* Directions: What the task needs is the data below, written out verbatim.

* Information supplied:

-*-

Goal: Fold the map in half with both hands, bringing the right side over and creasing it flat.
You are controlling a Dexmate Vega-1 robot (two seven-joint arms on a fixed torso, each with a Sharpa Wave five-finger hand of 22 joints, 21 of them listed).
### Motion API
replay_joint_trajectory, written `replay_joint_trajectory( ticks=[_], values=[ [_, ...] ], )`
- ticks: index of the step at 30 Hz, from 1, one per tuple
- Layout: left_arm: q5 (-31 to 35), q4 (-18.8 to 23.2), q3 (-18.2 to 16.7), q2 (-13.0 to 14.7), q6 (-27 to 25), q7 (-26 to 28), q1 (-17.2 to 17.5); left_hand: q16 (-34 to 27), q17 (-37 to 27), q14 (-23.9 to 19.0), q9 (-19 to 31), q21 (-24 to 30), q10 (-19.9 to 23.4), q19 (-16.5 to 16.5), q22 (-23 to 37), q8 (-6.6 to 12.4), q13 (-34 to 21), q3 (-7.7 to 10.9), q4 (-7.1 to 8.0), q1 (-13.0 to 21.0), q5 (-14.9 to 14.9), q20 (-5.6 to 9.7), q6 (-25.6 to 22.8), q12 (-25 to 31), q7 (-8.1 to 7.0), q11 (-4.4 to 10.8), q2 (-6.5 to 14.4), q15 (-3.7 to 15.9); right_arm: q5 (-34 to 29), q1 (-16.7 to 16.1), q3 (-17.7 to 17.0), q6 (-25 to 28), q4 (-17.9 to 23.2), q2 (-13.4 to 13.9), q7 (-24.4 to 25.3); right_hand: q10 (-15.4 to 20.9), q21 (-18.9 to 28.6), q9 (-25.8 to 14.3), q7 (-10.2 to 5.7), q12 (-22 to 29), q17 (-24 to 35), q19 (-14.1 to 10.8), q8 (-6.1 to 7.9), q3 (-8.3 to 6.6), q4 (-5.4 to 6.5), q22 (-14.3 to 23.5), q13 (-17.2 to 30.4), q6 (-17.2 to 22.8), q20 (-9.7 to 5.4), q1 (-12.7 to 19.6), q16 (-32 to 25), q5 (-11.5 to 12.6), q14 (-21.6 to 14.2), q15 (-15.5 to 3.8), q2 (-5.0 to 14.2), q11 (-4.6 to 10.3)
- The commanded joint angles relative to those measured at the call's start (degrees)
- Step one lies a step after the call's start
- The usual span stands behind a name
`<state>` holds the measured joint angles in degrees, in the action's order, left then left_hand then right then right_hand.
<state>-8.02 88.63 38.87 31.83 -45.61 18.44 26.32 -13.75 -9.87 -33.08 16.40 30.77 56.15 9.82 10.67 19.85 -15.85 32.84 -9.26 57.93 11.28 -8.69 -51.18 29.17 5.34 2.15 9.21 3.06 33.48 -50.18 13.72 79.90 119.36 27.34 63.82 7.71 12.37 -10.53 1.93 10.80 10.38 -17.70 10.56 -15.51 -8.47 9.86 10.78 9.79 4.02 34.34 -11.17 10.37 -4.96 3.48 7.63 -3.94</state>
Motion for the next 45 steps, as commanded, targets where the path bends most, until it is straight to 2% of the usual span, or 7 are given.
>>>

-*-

* Solution to the exercise:
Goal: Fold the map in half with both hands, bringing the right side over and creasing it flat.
You are controlling a Dexmate Vega-1 robot (two seven-joint arms on a fixed torso, each with a Sharpa Wave five-finger hand of 22 joints, 21 of them listed).
### Motion API
replay_joint_trajectory, written `replay_joint_trajectory( ticks=[_], values=[ [_, ...] ], )`
- ticks: index of the step at 30 Hz, from 1, one per tuple
- Layout: left_arm: q5 (-31 to 35), q4 (-18.8 to 23.2), q3 (-18.2 to 16.7), q2 (-13.0 to 14.7), q6 (-27 to 25), q7 (-26 to 28), q1 (-17.2 to 17.5); left_hand: q16 (-34 to 27), q17 (-37 to 27), q14 (-23.9 to 19.0), q9 (-19 to 31), q21 (-24 to 30), q10 (-19.9 to 23.4), q19 (-16.5 to 16.5), q22 (-23 to 37), q8 (-6.6 to 12.4), q13 (-34 to 21), q3 (-7.7 to 10.9), q4 (-7.1 to 8.0), q1 (-13.0 to 21.0), q5 (-14.9 to 14.9), q20 (-5.6 to 9.7), q6 (-25.6 to 22.8), q12 (-25 to 31), q7 (-8.1 to 7.0), q11 (-4.4 to 10.8), q2 (-6.5 to 14.4), q15 (-3.7 to 15.9); right_arm: q5 (-34 to 29), q1 (-16.7 to 16.1), q3 (-17.7 to 17.0), q6 (-25 to 28), q4 (-17.9 to 23.2), q2 (-13.4 to 13.9), q7 (-24.4 to 25.3); right_hand: q10 (-15.4 to 20.9), q21 (-18.9 to 28.6), q9 (-25.8 to 14.3), q7 (-10.2 to 5.7), q12 (-22 to 29), q17 (-24 to 35), q19 (-14.1 to 10.8), q8 (-6.1 to 7.9), q3 (-8.3 to 6.6), q4 (-5.4 to 6.5), q22 (-14.3 to 23.5), q13 (-17.2 to 30.4), q6 (-17.2 to 22.8), q20 (-9.7 to 5.4), q1 (-12.7 to 19.6), q16 (-32 to 25), q5 (-11.5 to 12.6), q14 (-21.6 to 14.2), q15 (-15.5 to 3.8), q2 (-5.0 to 14.2), q11 (-4.6 to 10.3)
- The commanded joint angles relative to those measured at the call's start (degrees)
- Step one lies a step after the call's start
- The usual span stands behind a name
`<state>` holds the measured joint angles in degrees, in the action's order, left then left_hand then right then right_hand.
<state>-8.02 88.63 38.87 31.83 -45.61 18.44 26.32 -13.75 -9.87 -33.08 16.40 30.77 56.15 9.82 10.67 19.85 -15.85 32.84 -9.26 57.93 11.28 -8.69 -51.18 29.17 5.34 2.15 9.21 3.06 33.48 -50.18 13.72 79.90 119.36 27.34 63.82 7.71 12.37 -10.53 1.93 10.80 10.38 -17.70 10.56 -15.51 -8.47 9.86 10.78 9.79 4.02 34.34 -11.17 10.37 -4.96 3.48 7.63 -3.94</state>
Motion for the next 45 steps, as commanded, targets where the path bends most, until it is straight to 2% of the usual span, or 7 are given.
>>>

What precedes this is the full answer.